An Introduction to Database Reliability
Gone are the days of the monolithic SQL database application. Startups and enterprise are leveraging distributed datastores spread across the cloud to solve their data problems. The business requires faster velocity and the data requirements are skyrocketing in complexity. Today’s data problems require a new approach to planning, managing, and scaling our datastores.
Enter the Database Reliability Engineer (DBRE): a modern data administrator that enables a company to innovate with their data while making it safe and accessible. The DBRE uses software and tooling to automate manual tasks. A DBRE is an enabler. They allow engineers to move fast without breaking things! They evaluate service level objectives and use their strong domain knowledge to anticipate capacity needs.
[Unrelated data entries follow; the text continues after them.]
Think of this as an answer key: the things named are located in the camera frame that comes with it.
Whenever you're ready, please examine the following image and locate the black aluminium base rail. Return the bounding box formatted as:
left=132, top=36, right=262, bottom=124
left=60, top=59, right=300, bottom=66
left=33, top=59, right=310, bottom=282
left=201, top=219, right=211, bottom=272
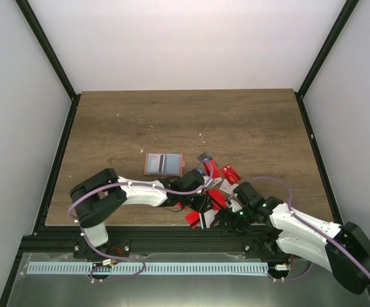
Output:
left=20, top=226, right=288, bottom=260

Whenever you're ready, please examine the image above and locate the white card black stripe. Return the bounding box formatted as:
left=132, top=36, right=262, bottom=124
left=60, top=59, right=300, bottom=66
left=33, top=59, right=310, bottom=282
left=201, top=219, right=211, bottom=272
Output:
left=146, top=153, right=166, bottom=175

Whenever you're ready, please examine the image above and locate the dark card upper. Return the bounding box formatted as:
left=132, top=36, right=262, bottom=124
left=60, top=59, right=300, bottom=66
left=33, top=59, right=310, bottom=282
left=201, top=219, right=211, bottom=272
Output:
left=197, top=152, right=212, bottom=162

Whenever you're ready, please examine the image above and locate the red card upper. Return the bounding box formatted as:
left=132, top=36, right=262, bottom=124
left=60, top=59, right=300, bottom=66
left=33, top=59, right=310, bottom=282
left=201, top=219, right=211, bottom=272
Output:
left=203, top=159, right=221, bottom=180

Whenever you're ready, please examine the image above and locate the red card black stripe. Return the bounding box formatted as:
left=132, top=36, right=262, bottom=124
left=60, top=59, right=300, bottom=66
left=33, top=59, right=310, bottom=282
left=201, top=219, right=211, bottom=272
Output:
left=206, top=189, right=228, bottom=211

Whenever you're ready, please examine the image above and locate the right black frame post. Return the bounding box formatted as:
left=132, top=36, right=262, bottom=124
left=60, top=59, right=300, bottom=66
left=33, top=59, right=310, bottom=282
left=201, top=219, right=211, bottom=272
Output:
left=298, top=0, right=359, bottom=97

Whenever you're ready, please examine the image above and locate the pink card holder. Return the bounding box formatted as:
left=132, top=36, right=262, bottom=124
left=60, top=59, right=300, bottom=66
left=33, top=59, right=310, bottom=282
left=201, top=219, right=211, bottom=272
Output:
left=144, top=153, right=186, bottom=176

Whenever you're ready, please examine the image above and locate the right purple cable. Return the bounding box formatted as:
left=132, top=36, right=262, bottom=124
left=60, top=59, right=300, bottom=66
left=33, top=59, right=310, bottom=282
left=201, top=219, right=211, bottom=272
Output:
left=242, top=177, right=370, bottom=285

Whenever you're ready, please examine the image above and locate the white card right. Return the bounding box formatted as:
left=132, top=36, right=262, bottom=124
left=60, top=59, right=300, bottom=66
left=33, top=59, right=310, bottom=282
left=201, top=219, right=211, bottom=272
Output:
left=219, top=179, right=238, bottom=195

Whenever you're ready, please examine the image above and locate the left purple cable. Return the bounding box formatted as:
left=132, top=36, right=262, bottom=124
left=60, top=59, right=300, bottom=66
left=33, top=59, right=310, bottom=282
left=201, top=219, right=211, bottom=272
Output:
left=67, top=159, right=215, bottom=283

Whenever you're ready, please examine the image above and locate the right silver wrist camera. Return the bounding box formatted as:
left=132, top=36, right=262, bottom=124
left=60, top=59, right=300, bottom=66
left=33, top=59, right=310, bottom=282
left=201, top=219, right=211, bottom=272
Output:
left=228, top=197, right=243, bottom=213

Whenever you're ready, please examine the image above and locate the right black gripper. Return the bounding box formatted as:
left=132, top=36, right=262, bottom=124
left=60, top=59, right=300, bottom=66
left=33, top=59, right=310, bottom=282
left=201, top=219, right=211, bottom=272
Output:
left=210, top=205, right=255, bottom=237

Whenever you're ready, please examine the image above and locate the purple cable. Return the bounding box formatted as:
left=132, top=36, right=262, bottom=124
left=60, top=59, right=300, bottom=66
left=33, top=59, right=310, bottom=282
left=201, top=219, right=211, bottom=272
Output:
left=67, top=159, right=215, bottom=283
left=242, top=177, right=370, bottom=285

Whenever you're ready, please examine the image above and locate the black frame post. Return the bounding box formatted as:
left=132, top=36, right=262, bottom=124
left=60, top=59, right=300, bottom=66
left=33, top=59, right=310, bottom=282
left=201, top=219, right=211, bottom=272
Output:
left=298, top=0, right=359, bottom=97
left=15, top=0, right=77, bottom=100

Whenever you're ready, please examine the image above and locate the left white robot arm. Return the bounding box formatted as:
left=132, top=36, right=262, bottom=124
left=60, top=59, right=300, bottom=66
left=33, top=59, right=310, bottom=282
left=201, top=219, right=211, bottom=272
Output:
left=67, top=168, right=213, bottom=258

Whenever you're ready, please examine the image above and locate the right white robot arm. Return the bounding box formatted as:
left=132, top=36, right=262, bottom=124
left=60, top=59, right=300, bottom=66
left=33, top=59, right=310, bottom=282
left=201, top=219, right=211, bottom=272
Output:
left=224, top=182, right=370, bottom=294

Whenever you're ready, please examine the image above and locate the light blue slotted cable duct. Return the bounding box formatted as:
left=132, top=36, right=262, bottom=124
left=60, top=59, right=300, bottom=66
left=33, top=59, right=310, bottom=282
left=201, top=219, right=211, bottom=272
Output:
left=26, top=262, right=268, bottom=275

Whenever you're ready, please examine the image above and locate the left black frame post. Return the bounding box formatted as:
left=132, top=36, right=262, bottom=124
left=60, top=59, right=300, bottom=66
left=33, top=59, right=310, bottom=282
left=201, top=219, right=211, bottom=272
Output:
left=15, top=0, right=77, bottom=100

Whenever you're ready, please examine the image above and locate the red VIP card right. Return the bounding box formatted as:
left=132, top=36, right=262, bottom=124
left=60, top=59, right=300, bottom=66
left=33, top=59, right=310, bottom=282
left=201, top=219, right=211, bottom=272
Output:
left=219, top=164, right=242, bottom=185
Laine Campbell joins SE Daily to discuss the role and field of Database Reliability Engineering. Laine has a strong background in data engineering. Laine works at Fastly on one of the largest distributed key-value stores in the world: the Fastly CDN. Laine and co-author Charity Majors coined the term “Database Reliability Engineering” in their book Database Reliability Engineering.
Data is an organization’s most important asset, but the critical nature often brings fear and reservation when working with it. An organization will often restrict itself from innovation to prevent risk. The DBRE allows the organization to innovate with their data instead of being stifled by gatekeeping and risk-averse policies.
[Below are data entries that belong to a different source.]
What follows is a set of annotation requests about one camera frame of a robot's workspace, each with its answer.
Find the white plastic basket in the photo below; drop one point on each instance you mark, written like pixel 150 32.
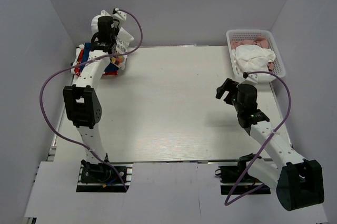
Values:
pixel 238 35

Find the blue t-shirt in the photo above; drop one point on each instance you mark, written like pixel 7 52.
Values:
pixel 87 46

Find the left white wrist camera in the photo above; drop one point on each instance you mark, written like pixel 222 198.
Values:
pixel 119 18

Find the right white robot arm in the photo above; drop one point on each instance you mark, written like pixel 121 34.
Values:
pixel 297 181

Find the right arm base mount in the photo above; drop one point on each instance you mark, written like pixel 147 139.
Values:
pixel 228 175

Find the white printed t-shirt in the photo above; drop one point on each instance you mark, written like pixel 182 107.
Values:
pixel 123 40

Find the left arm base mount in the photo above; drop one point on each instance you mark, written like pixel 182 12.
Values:
pixel 102 178

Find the red and white folded shirt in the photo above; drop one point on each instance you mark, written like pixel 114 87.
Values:
pixel 110 70

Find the pink garment in basket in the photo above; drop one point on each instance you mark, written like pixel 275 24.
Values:
pixel 260 41

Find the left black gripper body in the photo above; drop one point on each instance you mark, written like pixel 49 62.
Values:
pixel 116 27

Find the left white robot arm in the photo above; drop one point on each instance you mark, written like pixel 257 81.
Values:
pixel 82 105

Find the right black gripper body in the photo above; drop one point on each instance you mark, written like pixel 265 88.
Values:
pixel 238 108

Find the white crumpled shirt in basket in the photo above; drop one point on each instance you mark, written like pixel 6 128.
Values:
pixel 250 58

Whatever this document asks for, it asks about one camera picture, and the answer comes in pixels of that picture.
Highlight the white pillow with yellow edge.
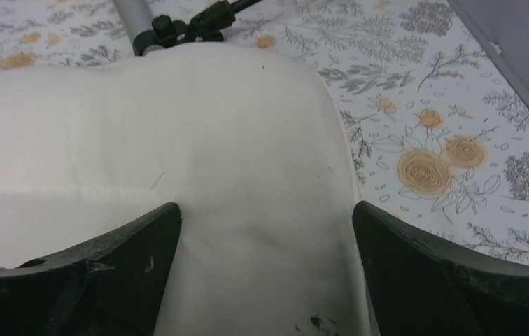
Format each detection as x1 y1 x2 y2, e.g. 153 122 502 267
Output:
0 43 376 335

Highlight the grey metal cylinder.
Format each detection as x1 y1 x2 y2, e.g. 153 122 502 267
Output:
113 0 162 57

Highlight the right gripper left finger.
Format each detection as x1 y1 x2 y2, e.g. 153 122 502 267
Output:
0 202 182 335

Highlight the floral patterned table mat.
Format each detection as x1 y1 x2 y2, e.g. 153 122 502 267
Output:
0 0 529 271

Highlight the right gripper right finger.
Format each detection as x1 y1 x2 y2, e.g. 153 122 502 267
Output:
352 201 529 335

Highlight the black tripod stand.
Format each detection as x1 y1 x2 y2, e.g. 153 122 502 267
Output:
152 1 258 49
One way a DBRE alleviates fear and increases velocity is through automation. A DBRE will often wear multiple hats, including the hat of an SRE. Laine says, “The job of the SRE is about automating yourself out of any manual work if possible.”
Automating crucial operations like failovers, backups, and resource provisions is an important responsibility of a DBRE. Automation enables software engineers to move fast without concern of losing data. Listen to the conversation with Mike Hiraga to learn more about Site Reliability Management.
Laine frequently mentions the importance of backups and failover automation. These are the tasks that often save an organization from catastrophic data loss. Automating data safety nurtures a culture of innovation. Listen to the episode on data backups with Kenny To to learn more.
For example: DBREs are comfortable applying chaos engineering techniques because of the confidence in failovers and back-pressure mechanisms. SE Daily covers chaos engineering more in depth with Tammy Butow.
Risk is an important aspect of evaluating new tools, databases, and even more automation. A DBRE uses service level objectives (SLOs) to help make decisions, analyze tradeoffs, and plans for capacity. The DBRE chooses their problems wisely and automates the rest.
“The DBRE should be focusing on eliminating the gatekeeping, and that means building guardrails, providing education, collaboration, and teaching.”
The DBRE educates other data and software engineers on best practices, database technologies, and the organization’s domain. Knowledge sharing is what enables a single DBRE to support a large organization.
Laine points out that newer “Databases as a Service” (DBaaS) are enticing to software engineers, but will often abstract away important information that helps engineers and DBREs measure constraints on data solutions. Nonetheless, proliferation of DBaaS indicates a shift towards better data development experience. See Eliot Horowitz’s talk on Mongo DB Atlas to learn more.
Laine ends the talk with a positive declaration: engineers should be able to work within their datastores. Guardrails are needed, but there should be no fear of experimenting and innovating with the lifeblood of the company.